Coder Social home page Coder Social logo

faster's Introduction

faster

SIMD for Humans

Easy, powerful, portable, absurdly fast numerical calculations. Includes static dispatch with inlining based on your platform and vector types, zero-allocation iteration, vectorized loading/storing, and support for uneven collections.

It looks something like this:

let lots_of_3s = (&[-123.456f32; 128][..]).simd_iter()
    .simd_map(f32s(0.0), |v| {
        f32s(9.0) * v.abs().sqrt().rsqrt().ceil().sqrt() - f32s(4.0) - f32s(2.0)
    })
    .scalar_collect();

Which is analogous to this scalar code:

let lots_of_3s = (&[-123.456f32; 128][..]).iter()
    .map(|v| {
        9.0 * v.abs().sqrt().sqrt().recip().ceil().sqrt() - 4.0 - 2.0
    })
    .collect::<Vec<f32>>();

The vector size is entirely determined by the machine you’re compiling for - it attempts to use the largest vector size supported by your machine, and works on any platform or architecture (see below for details).
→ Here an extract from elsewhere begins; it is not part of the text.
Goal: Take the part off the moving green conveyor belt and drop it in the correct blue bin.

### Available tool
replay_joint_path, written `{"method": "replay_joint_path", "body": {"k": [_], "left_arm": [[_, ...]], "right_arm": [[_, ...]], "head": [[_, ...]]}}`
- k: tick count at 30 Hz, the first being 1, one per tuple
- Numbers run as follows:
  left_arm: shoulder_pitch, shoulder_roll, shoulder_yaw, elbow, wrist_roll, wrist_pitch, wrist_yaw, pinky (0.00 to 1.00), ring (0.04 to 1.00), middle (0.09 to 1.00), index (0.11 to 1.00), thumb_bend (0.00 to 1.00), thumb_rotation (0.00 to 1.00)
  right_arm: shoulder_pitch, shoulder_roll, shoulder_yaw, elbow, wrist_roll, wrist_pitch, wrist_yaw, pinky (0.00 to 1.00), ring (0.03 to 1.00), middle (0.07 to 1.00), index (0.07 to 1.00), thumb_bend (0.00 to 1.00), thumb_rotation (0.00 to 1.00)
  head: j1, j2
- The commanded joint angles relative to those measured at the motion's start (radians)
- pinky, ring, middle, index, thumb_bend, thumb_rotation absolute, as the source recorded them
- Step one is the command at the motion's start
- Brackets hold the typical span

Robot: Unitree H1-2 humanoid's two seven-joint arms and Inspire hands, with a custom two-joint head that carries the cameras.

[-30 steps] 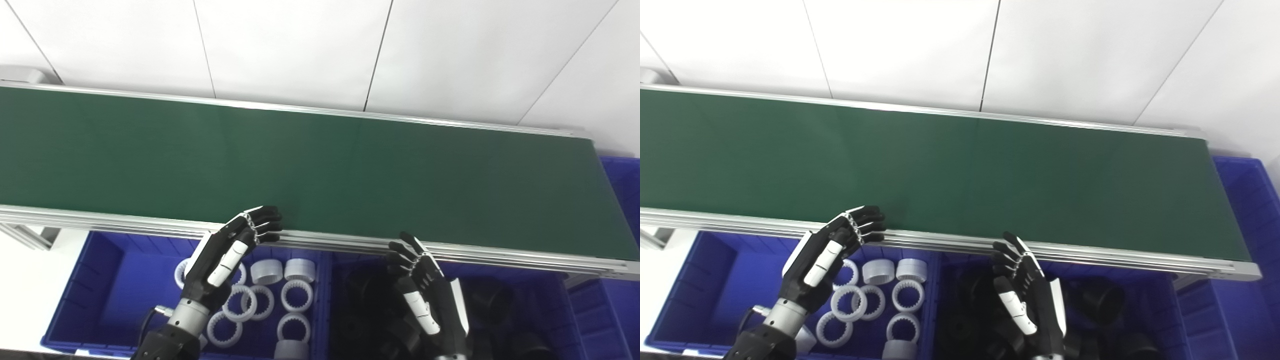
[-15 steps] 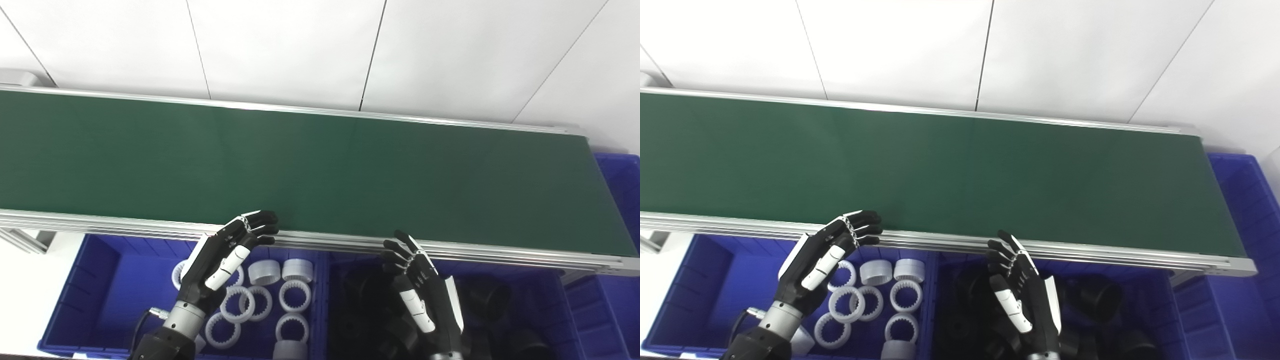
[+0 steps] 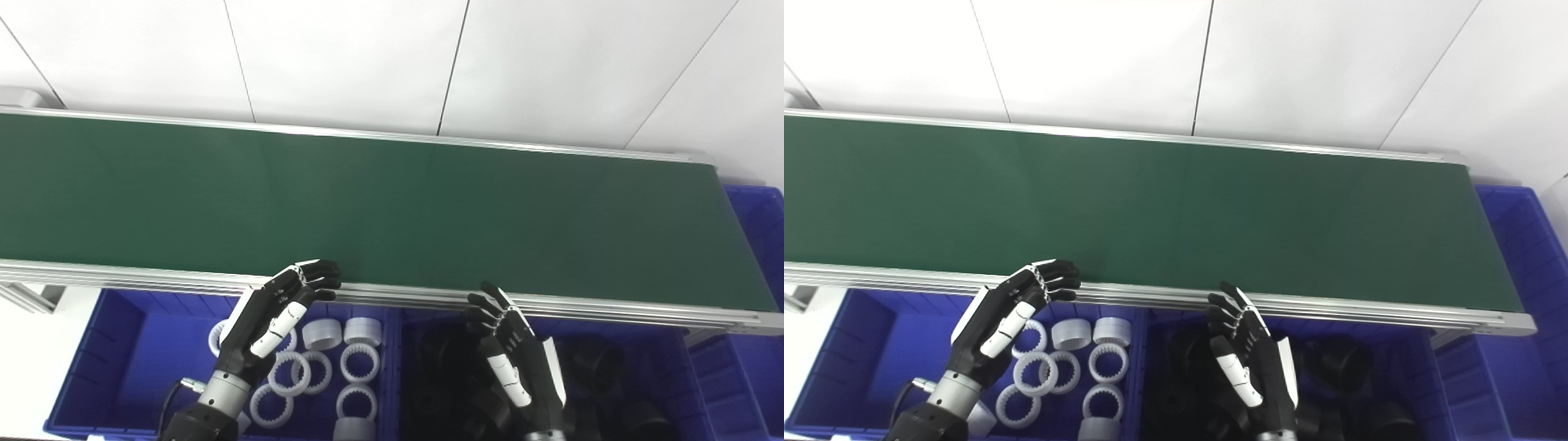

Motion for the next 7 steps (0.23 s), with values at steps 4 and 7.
{"method": "replay_joint_path", "body": {"k": [4, 7], "left_arm": [[-0.009, -0.001, -0.001, -0.021, 0.007, -0.035, 0.001, 0.69, 0.723, 0.741, 0.715, 0.56, 0.68], [-0.009, -0.001, 0.000, -0.020, 0.010, -0.037, 0.003, 0.69, 0.720, 0.738, 0.714, 0.55, 0.67]], "right_arm": [[-0.007, -0.003, 0.008, -0.011, -0.002, -0.048, -0.008, 0.68, 0.759, 0.801, 0.871, 0.67, 0.77], [-0.009, -0.002, 0.009, -0.009, -0.006, -0.048, -0.015, 0.68, 0.755, 0.798, 0.867, 0.67, 0.77]], "head": [[-0.001, -0.005], [-0.001, -0.005]]}}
Compare this to traditional explicit SIMD:

use std::mem::transmute;
use stdsimd::{f32x4, f32x8};

let lots_of_3s = &mut [-123.456f32; 128][..];

if cfg!(all(not(target_feature = "avx"), target_feature = "sse")) {
    for ch in init.chunks_mut(4) {
        let v = f32x4::load(ch, 0);
        let scalar_abs_mask = unsafe { transmute::<u32, f32>(0x7fffffff) };
        let abs_mask = f32x4::splat(scalar_abs_mask);
        // There isn't actually an absolute value intrinsic for floats - you
        // have to look at the IEEE 754 spec and do some bit flipping
        v = unsafe { _mm_and_ps(v, abs_mask) };
        v = unsafe { _mm_sqrt_ps(v) };
        v = unsafe { _mm_rsqrt_ps(v) };
        v = unsafe { _mm_ceil_ps(v) };
        v = unsafe { _mm_sqrt_ps(v) };
        v = unsafe { _mm_mul_ps(v, 9.0) };
        v = unsafe { _mm_sub_ps(v, 4.0) };
        v = unsafe { _mm_sub_ps(v, 2.0) };
        f32x4::store(ch, 0);
    }
} else if cfg!(all(not(target_feature = "avx512"), target_feature = "avx")) {
    for ch in init.chunks_mut(8) {
        let v = f32x8::load(ch, 0);
        let scalar_abs_mask = unsafe { transmute::<u32, f32>(0x7fffffff) };
        let abs_mask = f32x8::splat(scalar_abs_mask);
        v = unsafe { _mm256_and_ps(v, abs_mask) };
        v = unsafe { _mm256_sqrt_ps(v) };
        v = unsafe { _mm256_rsqrt_ps(v) };
        v = unsafe { _mm256_ceil_ps(v) };
        v = unsafe { _mm256_sqrt_ps(v) };
        v = unsafe { _mm256_mul_ps(v, 9.0) };
        v = unsafe { _mm256_sub_ps(v, 4.0) };
        v = unsafe { _mm256_sub_ps(v, 2.0) };
        f32x8::store(ch, 0);
    }
}

Even with all of that boilerplate, this still only supports x86-64 machines with SSE or AVX - and you have to look up each intrinsic to ensure it’s usable for your compilation target.

Upcoming Features

A rewrite of the iterator API is upcoming, as well as internal changes to better match the direction Rust is taking with explicit SIMD.

Compatibility

Faster currently supports any architecture with floating point support, although hardware acceleration is only enabled on machines with x86’s vector extensions.

Performance

Here are some extremely unscientific benchmarks which, at least, prove that this isn’t any worse than scalar iterators. Even on ancient CPUs, a lot of performance can be extracted out of SIMD. Surprisingly, using SIMD iterators performs better than scalar iterators even on the SSE-less Pentium.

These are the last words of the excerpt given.